Newton is located at 31°20′40″N 85°35′34″W / 31.344452°N 85.592702°W / 31.344452; -85.592702.[1]

According to the U.S. Census Bureau, the town has a total area of 14.3 square miles (37.1 km²), of which, 14.3 square miles (37.0 km²) of it is land and 0.04 square miles (0.1 km²) of it (0.21%) is water.

The Choctawhatchee River flows just to the north and west of Newton. At one time this waterway was navigable by steamboat from its mouth in Choctawhatchee Bay, Florida all the way to Newton.[2]

Alabama State Route 123 and Alabama State Route 134 both pass through Newton.

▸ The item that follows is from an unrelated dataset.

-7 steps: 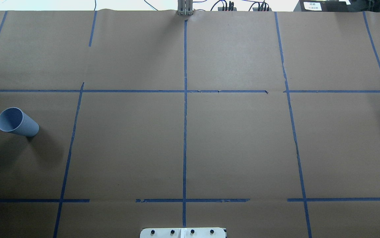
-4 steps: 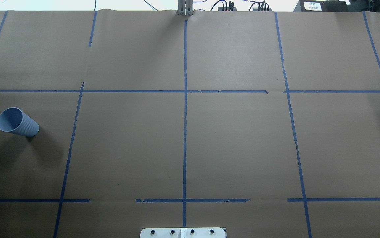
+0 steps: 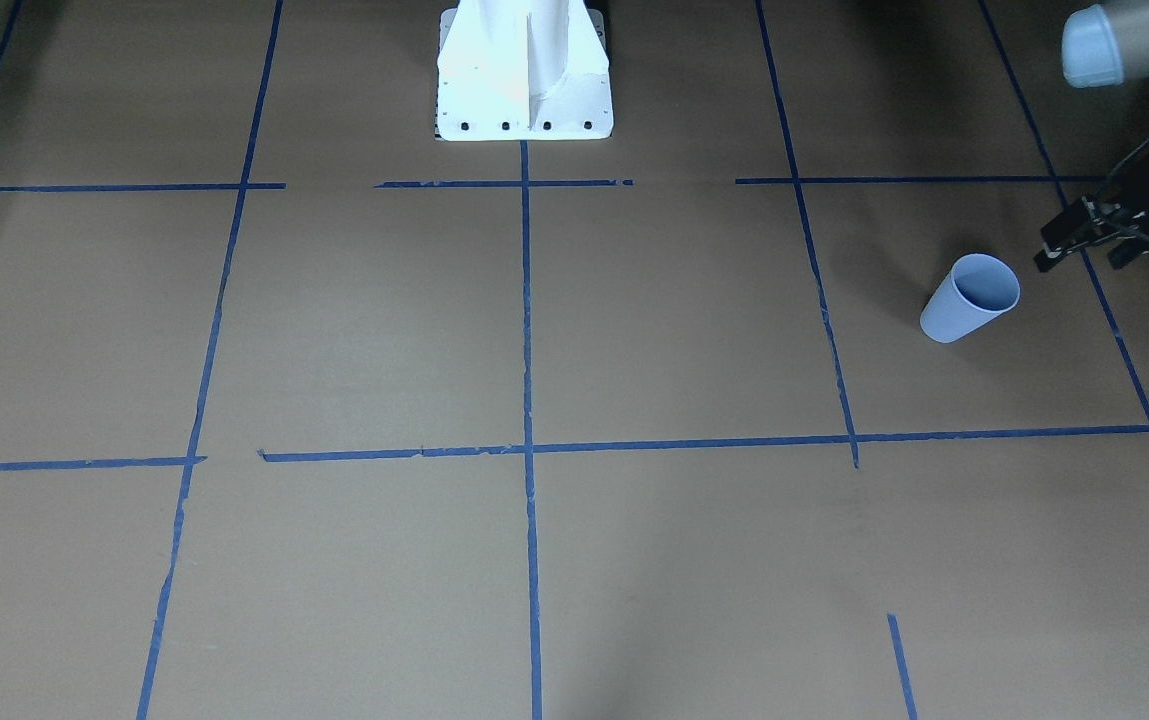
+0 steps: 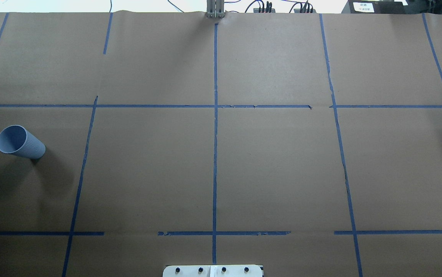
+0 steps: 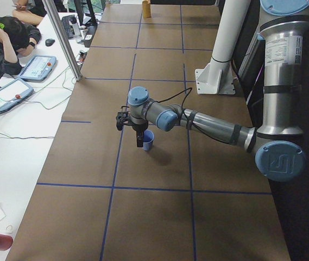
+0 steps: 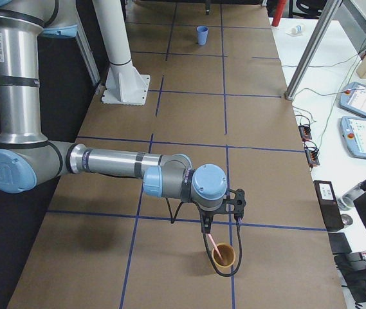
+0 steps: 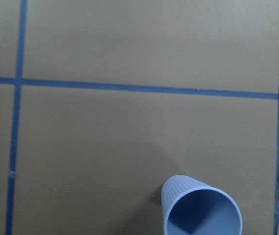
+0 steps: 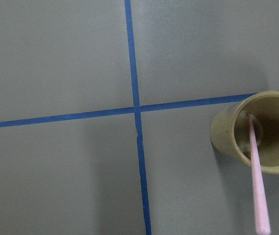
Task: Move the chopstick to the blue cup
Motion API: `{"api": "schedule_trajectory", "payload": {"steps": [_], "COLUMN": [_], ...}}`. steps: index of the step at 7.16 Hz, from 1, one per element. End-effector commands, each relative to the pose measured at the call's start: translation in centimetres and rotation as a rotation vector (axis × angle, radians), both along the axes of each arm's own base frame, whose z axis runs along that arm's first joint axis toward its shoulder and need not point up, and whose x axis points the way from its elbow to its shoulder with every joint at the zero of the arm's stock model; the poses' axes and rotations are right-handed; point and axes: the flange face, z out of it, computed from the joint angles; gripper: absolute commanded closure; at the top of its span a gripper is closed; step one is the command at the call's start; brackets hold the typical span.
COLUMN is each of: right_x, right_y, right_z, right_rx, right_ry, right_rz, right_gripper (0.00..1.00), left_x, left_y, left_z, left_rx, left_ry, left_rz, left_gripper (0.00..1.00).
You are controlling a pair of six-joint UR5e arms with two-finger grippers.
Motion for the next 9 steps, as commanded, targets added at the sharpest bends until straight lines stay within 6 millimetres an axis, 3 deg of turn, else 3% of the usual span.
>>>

Newton was founded in 1843 after the formation of Coffee County from Dale County's western half, which rendered the original county seat of Daleville off-center. The town became a scene for local Confederate recruiting during the Civil War, and was the site of a battle in March 1865 between local Home Guard units and pro-Union irregulars operating out of Florida. The guerrillas, who sought to burn the county courthouse, were repulsed. This event is commemorated by a monument located in downtown Newton, and by periodic re-enactments.[3]

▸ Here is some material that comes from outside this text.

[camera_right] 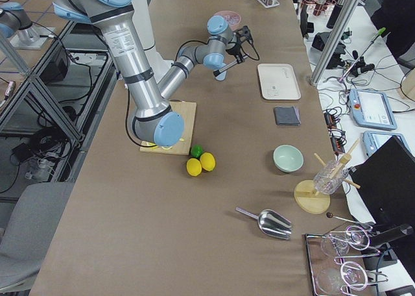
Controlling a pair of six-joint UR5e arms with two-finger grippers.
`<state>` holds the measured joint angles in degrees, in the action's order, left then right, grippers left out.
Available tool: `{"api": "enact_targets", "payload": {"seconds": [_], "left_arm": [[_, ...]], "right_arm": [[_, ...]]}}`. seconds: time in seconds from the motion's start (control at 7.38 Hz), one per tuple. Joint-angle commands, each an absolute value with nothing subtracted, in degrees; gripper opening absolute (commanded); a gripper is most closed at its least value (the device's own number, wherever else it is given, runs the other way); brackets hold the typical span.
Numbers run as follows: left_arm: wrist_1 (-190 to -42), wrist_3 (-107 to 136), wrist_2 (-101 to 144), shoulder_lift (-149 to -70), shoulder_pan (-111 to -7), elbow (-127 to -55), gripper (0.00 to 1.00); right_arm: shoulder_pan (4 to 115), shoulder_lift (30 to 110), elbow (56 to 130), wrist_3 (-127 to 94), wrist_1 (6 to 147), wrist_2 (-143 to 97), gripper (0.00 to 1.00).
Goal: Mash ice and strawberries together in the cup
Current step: 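Carry the muddler with the right gripper and lower it into the blue cup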
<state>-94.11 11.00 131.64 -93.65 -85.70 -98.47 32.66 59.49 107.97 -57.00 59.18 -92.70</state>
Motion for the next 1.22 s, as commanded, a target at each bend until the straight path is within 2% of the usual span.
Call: {"api": "enact_targets", "payload": {"seconds": [0.0,0.14,0.54,0.81,1.08], "left_arm": [[-94.04,10.99,131.75,-93.60,-85.69,-98.26,0.97],[-94.04,10.99,131.75,-93.60,-85.69,-98.61,0.97],[-94.04,10.90,131.75,-93.43,-85.69,-98.79,0.97],[-94.04,10.99,131.75,-93.43,-85.69,-98.88,0.97],[-94.04,10.99,131.66,-93.52,-85.61,-98.88,0.97]], "right_arm": [[27.96,55.91,108.11,-52.77,58.18,-83.61,0.00],[26.47,55.55,107.84,-49.60,55.75,-79.76,0.00],[23.65,56.25,95.05,-41.68,29.95,-70.86,0.00],[22.51,57.65,93.17,-38.51,23.49,-70.49,0.00],[22.24,57.92,93.25,-38.41,23.20,-70.49,0.00]]}}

On December 3, 1864, a local Methodist minister named Bill Sketoe was lynched just north of Newton by local Home Guard elements led by Captain Joseph Brear. Since Sketoe was tall, a hole had to be dug beneath his feet to accommodate his large frame. Local legend insists that "the hole that won't stay filled" never vanished—even after being filled in numerous times during the decades that followed. Though covered in 1979 by a new bridge and tons of rip-rap, "Sketoe's hole" remains a local attraction,[4] and was immortalized by Alabama writer Kathryn Tucker Windham in her 13 Alabama Ghosts and Jeffrey.[5] A monument to Sketoe was dedicated near the hanging site in 2006,[6] and the local museum displays items of Sketoe memoribilia.[7]